Intermittent power problems on declared const int HIGH

Hello all.

Basically I made a simple project that used an Arduino Mega, 3 MAX6675 thermocouples and a I2C 2004 display.

Problem: Why aren't the declared GND and VCC pins not staying constant?

How can I get them to do so?

If not, how do I get stable readings WITHOUT having to daisy-chain Vcc and Gnd to each sensor?
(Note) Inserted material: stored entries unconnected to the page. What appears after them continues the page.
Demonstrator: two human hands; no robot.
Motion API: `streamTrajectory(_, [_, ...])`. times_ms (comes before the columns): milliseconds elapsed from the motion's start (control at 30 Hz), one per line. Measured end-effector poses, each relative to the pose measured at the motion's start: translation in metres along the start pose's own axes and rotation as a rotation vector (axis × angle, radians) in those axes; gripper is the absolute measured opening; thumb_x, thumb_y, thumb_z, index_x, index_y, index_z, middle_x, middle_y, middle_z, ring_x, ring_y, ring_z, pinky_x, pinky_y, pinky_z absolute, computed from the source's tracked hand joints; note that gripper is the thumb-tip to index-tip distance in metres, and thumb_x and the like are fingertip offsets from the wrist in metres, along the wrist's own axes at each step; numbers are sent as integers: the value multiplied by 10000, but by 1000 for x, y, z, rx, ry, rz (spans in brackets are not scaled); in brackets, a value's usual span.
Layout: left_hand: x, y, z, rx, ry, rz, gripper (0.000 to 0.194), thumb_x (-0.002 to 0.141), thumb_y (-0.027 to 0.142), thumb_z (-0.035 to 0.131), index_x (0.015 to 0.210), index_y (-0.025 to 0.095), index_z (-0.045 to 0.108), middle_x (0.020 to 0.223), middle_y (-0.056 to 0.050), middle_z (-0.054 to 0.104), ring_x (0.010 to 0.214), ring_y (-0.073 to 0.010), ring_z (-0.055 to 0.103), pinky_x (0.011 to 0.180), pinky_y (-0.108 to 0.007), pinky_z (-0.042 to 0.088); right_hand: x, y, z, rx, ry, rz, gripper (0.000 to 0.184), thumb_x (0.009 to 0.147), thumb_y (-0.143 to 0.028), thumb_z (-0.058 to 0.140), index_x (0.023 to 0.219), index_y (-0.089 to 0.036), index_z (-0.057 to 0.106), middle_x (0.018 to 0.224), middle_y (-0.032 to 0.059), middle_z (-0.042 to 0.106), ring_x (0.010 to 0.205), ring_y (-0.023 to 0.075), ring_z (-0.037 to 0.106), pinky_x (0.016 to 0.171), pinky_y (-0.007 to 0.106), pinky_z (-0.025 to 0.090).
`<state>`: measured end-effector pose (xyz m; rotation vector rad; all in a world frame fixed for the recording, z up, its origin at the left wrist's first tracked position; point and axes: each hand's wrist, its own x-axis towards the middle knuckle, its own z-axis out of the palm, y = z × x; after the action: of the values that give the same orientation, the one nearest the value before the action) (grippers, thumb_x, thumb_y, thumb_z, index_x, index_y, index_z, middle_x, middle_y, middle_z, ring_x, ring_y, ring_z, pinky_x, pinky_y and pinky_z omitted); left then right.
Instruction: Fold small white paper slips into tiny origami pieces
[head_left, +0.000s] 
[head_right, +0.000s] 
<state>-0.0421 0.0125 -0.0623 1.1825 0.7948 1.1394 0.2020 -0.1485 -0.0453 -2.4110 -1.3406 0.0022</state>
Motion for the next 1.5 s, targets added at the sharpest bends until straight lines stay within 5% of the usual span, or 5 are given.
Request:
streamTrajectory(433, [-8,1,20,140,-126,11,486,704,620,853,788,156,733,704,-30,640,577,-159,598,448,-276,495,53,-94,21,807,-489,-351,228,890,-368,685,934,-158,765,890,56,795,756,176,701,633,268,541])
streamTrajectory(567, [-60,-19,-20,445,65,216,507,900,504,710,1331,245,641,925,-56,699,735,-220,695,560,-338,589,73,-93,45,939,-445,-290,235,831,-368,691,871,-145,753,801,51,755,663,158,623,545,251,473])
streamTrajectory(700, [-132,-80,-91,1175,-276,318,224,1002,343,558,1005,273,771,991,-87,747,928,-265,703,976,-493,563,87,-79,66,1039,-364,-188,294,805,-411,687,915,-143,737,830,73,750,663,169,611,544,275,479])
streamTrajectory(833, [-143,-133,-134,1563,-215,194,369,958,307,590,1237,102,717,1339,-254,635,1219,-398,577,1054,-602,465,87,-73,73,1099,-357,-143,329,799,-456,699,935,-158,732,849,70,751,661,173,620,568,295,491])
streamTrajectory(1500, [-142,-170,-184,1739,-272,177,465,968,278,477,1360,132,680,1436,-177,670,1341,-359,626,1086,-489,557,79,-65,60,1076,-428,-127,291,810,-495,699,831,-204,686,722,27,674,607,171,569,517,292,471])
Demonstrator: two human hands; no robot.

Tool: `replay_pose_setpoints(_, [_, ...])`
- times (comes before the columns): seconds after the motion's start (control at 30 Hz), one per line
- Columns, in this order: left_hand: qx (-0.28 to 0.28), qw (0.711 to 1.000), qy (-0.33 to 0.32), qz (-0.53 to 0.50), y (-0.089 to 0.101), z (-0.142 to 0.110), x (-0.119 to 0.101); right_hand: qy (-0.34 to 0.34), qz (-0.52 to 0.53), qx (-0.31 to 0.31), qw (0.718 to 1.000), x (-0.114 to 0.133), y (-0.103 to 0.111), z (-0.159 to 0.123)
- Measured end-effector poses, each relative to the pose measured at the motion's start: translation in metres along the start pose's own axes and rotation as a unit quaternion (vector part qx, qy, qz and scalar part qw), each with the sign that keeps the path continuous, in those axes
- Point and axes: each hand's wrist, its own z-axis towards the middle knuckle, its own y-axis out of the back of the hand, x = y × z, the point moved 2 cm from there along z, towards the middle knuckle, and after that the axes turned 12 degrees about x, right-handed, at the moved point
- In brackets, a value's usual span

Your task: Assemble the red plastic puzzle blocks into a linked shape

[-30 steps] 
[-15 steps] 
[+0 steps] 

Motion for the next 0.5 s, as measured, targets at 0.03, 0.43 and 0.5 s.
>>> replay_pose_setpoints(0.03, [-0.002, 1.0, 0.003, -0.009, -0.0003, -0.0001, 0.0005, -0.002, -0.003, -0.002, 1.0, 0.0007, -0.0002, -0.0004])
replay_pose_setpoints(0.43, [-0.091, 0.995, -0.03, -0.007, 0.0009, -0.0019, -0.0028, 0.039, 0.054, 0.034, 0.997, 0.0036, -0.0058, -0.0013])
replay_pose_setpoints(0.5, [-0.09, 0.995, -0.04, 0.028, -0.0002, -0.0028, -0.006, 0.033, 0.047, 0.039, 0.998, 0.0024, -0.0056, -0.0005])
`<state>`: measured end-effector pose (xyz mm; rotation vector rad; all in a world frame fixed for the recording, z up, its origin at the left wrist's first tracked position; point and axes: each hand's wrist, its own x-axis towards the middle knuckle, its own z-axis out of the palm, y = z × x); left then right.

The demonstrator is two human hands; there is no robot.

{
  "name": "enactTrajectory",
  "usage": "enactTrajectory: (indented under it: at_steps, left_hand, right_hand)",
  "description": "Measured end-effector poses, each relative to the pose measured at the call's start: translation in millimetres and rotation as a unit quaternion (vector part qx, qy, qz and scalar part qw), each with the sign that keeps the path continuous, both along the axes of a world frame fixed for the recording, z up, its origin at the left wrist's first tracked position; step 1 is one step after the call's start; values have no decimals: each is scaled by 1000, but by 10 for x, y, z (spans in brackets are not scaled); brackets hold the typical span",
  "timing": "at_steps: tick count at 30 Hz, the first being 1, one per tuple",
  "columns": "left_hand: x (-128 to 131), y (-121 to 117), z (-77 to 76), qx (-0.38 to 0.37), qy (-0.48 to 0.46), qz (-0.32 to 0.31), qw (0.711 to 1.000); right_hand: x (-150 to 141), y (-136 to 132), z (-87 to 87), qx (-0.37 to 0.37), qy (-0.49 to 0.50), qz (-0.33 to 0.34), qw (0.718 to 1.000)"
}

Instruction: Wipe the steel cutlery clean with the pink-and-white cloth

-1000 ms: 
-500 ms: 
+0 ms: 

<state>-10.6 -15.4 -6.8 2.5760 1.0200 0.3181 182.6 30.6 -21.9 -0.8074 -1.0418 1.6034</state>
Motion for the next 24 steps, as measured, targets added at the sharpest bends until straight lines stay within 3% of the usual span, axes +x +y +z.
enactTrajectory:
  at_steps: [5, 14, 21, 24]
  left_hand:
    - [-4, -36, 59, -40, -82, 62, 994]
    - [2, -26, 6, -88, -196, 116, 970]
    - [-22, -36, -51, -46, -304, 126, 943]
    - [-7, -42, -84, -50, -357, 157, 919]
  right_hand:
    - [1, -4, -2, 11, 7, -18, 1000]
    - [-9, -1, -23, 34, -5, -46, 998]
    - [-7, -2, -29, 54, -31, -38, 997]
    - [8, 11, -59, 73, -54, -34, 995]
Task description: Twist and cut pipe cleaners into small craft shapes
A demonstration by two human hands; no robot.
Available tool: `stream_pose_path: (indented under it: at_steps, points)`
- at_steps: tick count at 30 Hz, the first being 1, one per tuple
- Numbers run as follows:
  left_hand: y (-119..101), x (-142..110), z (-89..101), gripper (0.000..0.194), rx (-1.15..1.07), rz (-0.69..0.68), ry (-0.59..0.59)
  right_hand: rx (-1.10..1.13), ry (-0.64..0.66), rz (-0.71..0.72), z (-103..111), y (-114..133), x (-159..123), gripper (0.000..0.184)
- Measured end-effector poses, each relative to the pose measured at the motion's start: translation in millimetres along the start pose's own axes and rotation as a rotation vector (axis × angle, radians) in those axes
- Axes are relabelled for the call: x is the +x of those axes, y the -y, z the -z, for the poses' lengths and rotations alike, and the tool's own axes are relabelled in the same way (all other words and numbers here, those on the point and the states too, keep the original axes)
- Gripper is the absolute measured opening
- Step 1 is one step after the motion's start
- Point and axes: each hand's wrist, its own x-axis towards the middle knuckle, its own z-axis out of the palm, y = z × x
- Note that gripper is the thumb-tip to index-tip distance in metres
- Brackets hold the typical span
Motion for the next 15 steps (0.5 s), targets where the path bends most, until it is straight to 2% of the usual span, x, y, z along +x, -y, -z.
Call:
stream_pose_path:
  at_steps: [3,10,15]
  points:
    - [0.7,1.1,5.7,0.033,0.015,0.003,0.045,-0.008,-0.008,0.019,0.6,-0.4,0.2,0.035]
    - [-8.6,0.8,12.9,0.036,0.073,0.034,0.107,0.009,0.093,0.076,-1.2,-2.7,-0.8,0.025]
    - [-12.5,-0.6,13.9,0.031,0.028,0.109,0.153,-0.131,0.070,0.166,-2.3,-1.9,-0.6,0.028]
Simply put: I want to "Plug and pray" my sensors without a rat's nest.

Here's my code...

/*
  This code is "AS IS" without warranty or liability. Free to be used as long as you keep this note intact.
  This program is free software: you can redistribute it and/or modify
   it under the terms of the GNU General Public License as published by
   the Free Software Foundation, either version 3 of the License, or
   (at your option) any later version.

   This program is distributed in the hope that it will be useful,
   but WITHOUT ANY WARRANTY; without even the implied warranty of
   MERCHANTABILITY or FITNESS FOR A PARTICULAR PURPOSE.  See the
   GNU General Public License for more details.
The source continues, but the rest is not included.